I know I told Hopkinson that I would stay for the lecture, but how am I expected to bear this? Who else will flash up there next? Edmund?
Taking a breath, which does nothing to calm me since I can’t feel it, I wonder if I should just woman up and deal with it. Yet, the mere idea of doing so leaves the halls chilly with my dread.
Am I being ridiculous? I ask myself honestly.
No. I decide at last.
I allowed biographies of my murderers and even their autobiographies into the Arcanaeum’s halls because, as much as I disliked it, I knew my hurt feelings were not more important than the history they contained.
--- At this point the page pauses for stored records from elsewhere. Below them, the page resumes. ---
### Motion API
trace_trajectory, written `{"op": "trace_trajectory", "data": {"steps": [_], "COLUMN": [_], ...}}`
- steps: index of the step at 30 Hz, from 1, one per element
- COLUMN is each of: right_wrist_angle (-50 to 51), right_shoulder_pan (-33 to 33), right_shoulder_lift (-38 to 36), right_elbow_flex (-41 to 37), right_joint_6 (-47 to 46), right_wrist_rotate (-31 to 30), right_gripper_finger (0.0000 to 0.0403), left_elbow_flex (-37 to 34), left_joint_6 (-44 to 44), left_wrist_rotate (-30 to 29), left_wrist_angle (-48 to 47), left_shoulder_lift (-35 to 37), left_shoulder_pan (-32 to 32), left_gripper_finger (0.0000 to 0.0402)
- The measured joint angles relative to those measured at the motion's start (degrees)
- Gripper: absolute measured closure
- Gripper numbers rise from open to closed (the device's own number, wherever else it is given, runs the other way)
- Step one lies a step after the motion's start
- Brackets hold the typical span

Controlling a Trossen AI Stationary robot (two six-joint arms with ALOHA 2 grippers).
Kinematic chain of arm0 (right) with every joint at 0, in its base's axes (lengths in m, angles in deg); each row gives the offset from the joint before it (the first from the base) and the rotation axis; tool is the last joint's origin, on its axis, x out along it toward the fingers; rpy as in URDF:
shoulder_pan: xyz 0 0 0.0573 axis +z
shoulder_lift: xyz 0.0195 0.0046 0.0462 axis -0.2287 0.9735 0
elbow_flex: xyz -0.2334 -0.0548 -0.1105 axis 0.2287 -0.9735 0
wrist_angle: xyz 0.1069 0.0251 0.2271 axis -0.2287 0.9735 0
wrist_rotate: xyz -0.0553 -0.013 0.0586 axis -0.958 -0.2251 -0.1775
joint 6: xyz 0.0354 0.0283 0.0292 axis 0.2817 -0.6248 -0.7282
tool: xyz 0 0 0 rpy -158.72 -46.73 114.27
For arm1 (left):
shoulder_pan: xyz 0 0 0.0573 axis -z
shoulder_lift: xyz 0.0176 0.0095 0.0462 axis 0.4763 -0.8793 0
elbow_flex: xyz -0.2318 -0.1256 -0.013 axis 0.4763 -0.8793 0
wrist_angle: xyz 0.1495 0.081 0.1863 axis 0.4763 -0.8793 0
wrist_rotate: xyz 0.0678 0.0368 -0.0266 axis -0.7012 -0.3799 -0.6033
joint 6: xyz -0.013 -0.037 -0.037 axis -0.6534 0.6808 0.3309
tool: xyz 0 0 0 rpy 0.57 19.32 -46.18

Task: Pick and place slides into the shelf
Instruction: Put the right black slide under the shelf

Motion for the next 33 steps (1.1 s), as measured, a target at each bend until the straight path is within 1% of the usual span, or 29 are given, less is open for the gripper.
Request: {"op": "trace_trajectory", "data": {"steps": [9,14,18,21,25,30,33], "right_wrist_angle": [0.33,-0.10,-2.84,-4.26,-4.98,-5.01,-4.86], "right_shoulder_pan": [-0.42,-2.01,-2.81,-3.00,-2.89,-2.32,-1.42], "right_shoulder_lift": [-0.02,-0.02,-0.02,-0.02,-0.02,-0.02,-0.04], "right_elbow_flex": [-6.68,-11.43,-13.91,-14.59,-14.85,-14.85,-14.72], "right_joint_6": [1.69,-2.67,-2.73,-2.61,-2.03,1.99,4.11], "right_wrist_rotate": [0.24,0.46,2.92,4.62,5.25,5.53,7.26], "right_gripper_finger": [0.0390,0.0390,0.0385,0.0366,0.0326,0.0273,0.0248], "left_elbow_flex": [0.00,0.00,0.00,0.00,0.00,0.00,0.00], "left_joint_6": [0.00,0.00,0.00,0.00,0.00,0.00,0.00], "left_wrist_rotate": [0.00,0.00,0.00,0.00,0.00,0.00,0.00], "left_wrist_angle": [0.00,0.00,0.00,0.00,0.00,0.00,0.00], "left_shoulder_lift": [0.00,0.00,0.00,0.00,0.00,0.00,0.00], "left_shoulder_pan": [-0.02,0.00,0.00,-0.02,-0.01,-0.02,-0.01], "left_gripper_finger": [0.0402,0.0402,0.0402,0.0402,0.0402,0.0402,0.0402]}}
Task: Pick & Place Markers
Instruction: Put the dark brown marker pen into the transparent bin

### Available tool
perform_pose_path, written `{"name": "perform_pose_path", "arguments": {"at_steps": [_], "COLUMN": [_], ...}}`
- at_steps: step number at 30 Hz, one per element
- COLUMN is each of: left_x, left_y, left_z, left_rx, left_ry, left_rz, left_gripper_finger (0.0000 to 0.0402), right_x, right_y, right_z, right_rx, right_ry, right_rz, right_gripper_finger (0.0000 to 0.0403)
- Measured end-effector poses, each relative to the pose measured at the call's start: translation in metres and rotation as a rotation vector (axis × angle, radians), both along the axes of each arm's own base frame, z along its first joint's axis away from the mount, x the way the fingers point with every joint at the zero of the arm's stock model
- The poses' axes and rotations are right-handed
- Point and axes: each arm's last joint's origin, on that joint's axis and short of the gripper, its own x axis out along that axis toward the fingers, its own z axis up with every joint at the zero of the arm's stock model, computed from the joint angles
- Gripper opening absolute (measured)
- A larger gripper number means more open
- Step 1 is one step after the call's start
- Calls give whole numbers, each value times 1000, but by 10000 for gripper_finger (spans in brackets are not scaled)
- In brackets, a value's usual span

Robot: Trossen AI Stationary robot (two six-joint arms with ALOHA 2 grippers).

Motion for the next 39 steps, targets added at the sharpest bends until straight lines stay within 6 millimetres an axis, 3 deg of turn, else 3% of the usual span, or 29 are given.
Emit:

There’s no hiding from the reality that, aside from being murderous elitists, the magisters were also well-respected arcanists who contributed to society. Pretending otherwise to spare me discomfort goes against the principles of the Arcanaeum; knowledge should be available to all.
Censoring and banning books is a mechanism of controlling others, a stepping stone on the path to silencing divisive thought. I am not a dictator. I’m a librarian. It’s my job to encourage diverse reading.
Society grows when knowledge and ideas are shared, challenged, and revised.
But I don’t read those books, as is my right. I don’t hide them, but I don’t put them in the clock tower or on my desk where I have to see them. Any good scholar knows provenance is key, and though I’m not about to stick notes into the front proclaiming my pain for all to see—because some things should remain private—there are signs, alternate sources. Any true academic would want to read widely around the subject.
So no, I won’t stop Hopkinson’s lecture, but I don’t have to sit through it either. The world may not owe me comfort, but I will take it where I can.
With that thought firmly in my mind, armouring me against the guilt that accompanies letting Hopkinson down, I flee back to my tower and search for the most risqué inept romance novel I can find to take my mind off things.